Preliminary projections indicate up to $100 billion could be raised over 40 years

by /

Uploaded: Fri, Aug 23, 2019, 8:34 am

Bay Area voters may be asked to approve a one-cent sales tax in 2020 that would fund a wide array of transportation projects and improvements across the region.

The sales tax has been proposed by a coalition of policy advocacy groups, including the Bay Area Council, the San Francisco Bay Area Planning and Urban Research Association, and the Silicon Valley Leadership Group.

The coalition has dubbed themselves FASTER Bay Area and presented their plan to the BART board of directors at a meeting in Oakland on Thursday. According to their presentation, they project the tax could raise up to $100 billion over 40 years.

The funds would be dispersed to regional transit districts, including BART, the Metropolitan Transportation Commission and others. The policy groups are primarily interested in "big, transformational projects that better connect jobs to housing through a more integrated transit system," according to a memo by BART general manager Robert Powers.

That could include regional rail improvements, including more exclusive right-of-way for BART and Caltrain, and more express freeway lanes. It would also emphasize closing gaps between transit systems, more fare integration and improvements to transit hubs and stations.

For BART, it could include funding for a new transbay rail crossing to complement the existing Transbay Tube, which is often overcrowded during peak hours. It could also include more mundane upgrades to BART's existing infrastructure and earthquake safety improvements in the Caldecott Tunnel.

The FASTER advocates cited a 21% increase in commute times in Silicon Valley from 2010 to 2017 and said that was contributing to nearly half of residents responding to a recent Bay Area Council poll saying they were considering leaving the Bay Area.

FASTER has conducted polls that indicate voters are open to raising taxes for regional transportation improvements and that differences in support between funding measures are slight.

But some BART directors had concerns about the use of a sales tax, which tends to impact low-income residents more and can fluctuate widely in the event of an economic downturn.

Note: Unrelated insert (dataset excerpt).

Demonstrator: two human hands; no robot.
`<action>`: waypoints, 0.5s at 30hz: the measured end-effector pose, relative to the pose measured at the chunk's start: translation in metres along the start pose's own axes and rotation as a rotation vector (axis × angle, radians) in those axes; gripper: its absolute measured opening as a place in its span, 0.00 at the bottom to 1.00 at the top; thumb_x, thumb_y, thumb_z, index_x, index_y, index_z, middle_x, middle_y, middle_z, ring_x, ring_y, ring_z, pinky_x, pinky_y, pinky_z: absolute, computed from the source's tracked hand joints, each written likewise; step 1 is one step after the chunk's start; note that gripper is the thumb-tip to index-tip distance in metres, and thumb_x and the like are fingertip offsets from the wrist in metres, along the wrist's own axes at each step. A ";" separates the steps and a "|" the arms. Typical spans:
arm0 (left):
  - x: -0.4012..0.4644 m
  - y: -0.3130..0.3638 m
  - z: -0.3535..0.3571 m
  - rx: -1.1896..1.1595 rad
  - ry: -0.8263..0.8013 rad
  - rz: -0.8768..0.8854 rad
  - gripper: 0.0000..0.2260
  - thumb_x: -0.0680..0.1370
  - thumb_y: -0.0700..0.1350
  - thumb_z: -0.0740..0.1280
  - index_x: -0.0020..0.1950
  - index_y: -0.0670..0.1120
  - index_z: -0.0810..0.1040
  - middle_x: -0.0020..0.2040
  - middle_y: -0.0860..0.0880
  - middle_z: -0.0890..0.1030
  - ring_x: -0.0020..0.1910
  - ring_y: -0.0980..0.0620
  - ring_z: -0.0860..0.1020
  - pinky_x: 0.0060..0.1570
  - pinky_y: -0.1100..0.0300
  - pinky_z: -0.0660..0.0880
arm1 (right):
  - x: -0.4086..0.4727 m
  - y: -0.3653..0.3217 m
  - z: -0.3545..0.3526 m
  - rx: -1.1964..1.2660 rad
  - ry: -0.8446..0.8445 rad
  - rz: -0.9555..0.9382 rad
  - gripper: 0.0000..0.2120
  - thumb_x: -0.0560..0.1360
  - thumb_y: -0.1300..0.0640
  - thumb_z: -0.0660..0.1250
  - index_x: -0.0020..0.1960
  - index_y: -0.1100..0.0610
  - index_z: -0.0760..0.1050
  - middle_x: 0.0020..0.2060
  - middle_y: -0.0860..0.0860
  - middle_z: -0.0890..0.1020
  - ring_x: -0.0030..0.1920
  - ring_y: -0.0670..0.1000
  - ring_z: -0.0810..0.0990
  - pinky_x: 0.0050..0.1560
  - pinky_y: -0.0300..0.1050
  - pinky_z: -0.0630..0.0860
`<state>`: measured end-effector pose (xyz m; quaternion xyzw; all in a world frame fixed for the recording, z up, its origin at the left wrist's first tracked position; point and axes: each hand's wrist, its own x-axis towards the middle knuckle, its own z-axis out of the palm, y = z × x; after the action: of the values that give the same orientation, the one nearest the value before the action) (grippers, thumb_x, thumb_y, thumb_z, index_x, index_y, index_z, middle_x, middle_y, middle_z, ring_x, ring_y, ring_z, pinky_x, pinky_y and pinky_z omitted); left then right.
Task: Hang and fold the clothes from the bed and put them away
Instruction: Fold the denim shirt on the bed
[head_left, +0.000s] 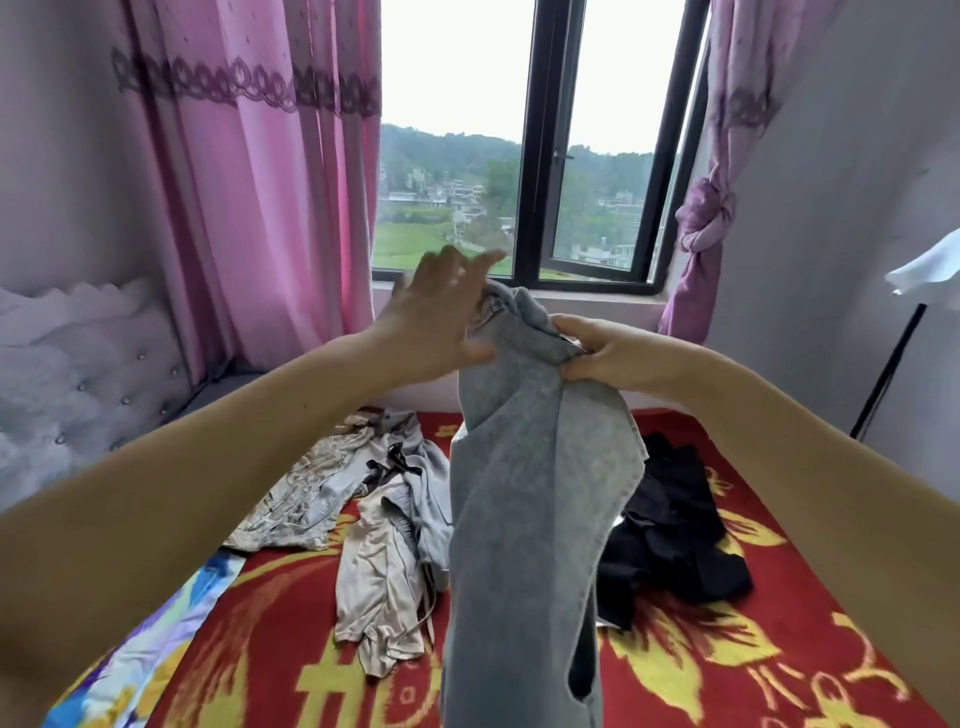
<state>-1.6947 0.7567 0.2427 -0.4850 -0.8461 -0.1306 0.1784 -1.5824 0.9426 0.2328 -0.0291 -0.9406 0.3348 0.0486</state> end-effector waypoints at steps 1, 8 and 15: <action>0.001 -0.001 0.001 0.196 0.020 0.113 0.47 0.69 0.56 0.74 0.78 0.53 0.46 0.75 0.46 0.55 0.75 0.47 0.53 0.72 0.42 0.45 | -0.004 -0.001 0.001 0.059 -0.046 -0.018 0.26 0.76 0.71 0.57 0.69 0.49 0.67 0.64 0.50 0.75 0.64 0.51 0.74 0.65 0.54 0.72; 0.019 -0.009 -0.019 -0.265 -0.425 0.172 0.27 0.69 0.52 0.76 0.64 0.58 0.71 0.52 0.63 0.77 0.48 0.65 0.78 0.39 0.77 0.71 | -0.025 -0.008 0.006 0.109 -0.244 -0.110 0.25 0.79 0.73 0.54 0.67 0.51 0.71 0.61 0.52 0.79 0.60 0.49 0.79 0.59 0.47 0.77; 0.011 -0.017 -0.016 -0.830 -0.547 0.005 0.28 0.69 0.46 0.72 0.68 0.45 0.70 0.62 0.47 0.78 0.60 0.50 0.78 0.64 0.53 0.72 | -0.042 -0.003 -0.018 0.300 -0.166 -0.129 0.23 0.79 0.73 0.53 0.62 0.50 0.74 0.51 0.46 0.84 0.53 0.46 0.83 0.48 0.37 0.78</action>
<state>-1.7114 0.7506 0.2610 -0.5338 -0.7374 -0.3239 -0.2577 -1.5382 0.9479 0.2458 0.0666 -0.8808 0.4688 -0.0039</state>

"I am really concerned about the one-cent sales tax," said Director Janice Li, who represents portions of San Francisco, adding that she was disappointed the advocates didn't present any alternatives.

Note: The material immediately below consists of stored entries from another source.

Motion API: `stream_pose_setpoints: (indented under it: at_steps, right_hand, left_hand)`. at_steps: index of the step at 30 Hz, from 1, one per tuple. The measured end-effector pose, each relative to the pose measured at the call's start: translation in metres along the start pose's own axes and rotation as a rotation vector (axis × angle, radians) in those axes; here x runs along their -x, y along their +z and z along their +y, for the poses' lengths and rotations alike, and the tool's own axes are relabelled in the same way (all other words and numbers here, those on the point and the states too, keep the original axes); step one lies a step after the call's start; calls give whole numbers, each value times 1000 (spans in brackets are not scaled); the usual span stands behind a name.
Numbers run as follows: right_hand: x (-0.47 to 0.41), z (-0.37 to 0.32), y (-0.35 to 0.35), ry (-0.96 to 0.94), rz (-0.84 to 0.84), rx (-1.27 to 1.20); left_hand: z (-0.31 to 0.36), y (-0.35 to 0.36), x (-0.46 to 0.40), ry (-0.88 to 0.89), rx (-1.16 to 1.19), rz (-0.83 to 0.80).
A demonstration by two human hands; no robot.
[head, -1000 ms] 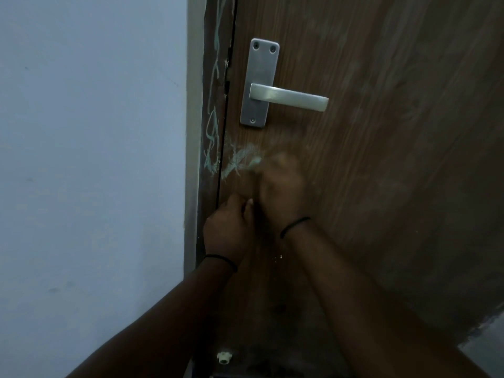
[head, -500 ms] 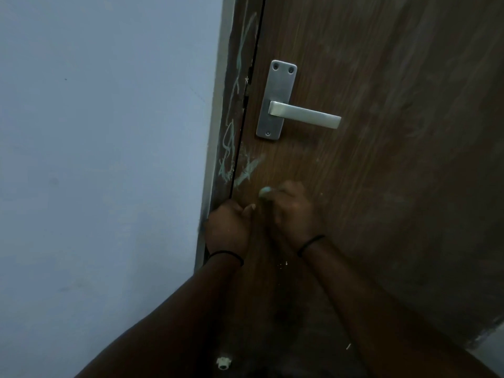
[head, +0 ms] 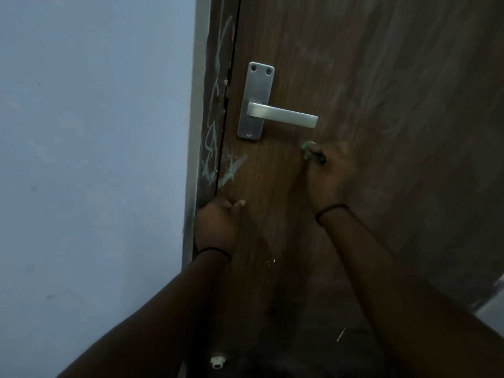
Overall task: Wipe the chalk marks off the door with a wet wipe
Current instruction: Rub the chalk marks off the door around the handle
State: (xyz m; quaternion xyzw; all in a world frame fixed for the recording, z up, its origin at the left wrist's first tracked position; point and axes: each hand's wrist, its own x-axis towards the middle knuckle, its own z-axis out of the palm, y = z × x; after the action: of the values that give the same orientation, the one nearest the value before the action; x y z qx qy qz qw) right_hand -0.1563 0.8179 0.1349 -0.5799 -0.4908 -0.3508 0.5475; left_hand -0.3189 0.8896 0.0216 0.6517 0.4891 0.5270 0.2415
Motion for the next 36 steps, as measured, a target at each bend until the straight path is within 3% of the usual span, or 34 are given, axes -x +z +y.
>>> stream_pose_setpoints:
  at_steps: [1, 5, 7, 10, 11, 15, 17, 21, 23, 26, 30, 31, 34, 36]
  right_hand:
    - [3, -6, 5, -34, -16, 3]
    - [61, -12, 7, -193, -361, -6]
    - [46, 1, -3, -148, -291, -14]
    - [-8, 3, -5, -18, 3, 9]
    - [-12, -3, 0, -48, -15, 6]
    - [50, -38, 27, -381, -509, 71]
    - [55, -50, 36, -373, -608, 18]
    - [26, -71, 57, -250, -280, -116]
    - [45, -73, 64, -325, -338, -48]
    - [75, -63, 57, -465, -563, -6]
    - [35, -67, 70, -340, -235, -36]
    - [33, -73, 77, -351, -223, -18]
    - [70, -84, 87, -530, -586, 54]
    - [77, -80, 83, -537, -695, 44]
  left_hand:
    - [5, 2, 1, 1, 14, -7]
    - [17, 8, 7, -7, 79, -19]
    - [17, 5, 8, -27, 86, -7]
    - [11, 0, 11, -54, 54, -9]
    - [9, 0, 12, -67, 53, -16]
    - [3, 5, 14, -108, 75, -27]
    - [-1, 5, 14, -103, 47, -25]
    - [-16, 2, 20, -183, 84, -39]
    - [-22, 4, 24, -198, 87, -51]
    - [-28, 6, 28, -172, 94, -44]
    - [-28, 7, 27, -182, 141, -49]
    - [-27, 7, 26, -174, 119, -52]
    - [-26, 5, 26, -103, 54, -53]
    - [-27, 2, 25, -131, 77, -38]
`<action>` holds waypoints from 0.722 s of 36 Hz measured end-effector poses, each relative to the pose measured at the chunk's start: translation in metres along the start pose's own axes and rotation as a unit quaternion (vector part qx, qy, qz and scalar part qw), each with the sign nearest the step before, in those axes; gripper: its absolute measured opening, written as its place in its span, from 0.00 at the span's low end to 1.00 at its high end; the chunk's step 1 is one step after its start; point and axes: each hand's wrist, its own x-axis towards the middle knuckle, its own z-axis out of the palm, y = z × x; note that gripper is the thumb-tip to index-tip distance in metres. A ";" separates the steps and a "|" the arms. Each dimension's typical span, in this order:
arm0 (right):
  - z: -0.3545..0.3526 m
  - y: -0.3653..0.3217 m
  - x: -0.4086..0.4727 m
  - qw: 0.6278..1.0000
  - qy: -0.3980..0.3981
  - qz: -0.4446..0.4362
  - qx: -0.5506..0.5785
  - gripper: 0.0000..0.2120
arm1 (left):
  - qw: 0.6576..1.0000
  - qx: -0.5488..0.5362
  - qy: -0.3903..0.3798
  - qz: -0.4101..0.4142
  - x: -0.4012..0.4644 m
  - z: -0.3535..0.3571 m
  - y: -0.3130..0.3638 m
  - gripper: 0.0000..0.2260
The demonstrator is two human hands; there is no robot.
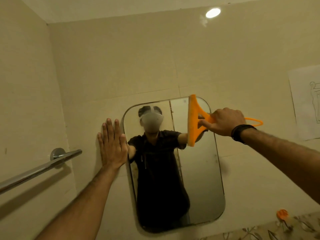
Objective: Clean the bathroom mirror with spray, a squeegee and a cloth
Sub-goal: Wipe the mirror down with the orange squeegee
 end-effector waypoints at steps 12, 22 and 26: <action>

"I think it would have been more appropriate if you said, 'here is a list of things that can get us to 100 billion, we think a sales tax is the best way,' but you didn't come with that list," Li said.

Director Rebecca Saltzman, who represents portions of Alameda and Contra Costa counties, agreed, and pointed out that the sales tax may require passage of statewide legislation first. California caps sales tax at 10.25% and Saltzman said some cities have already reached that maximum.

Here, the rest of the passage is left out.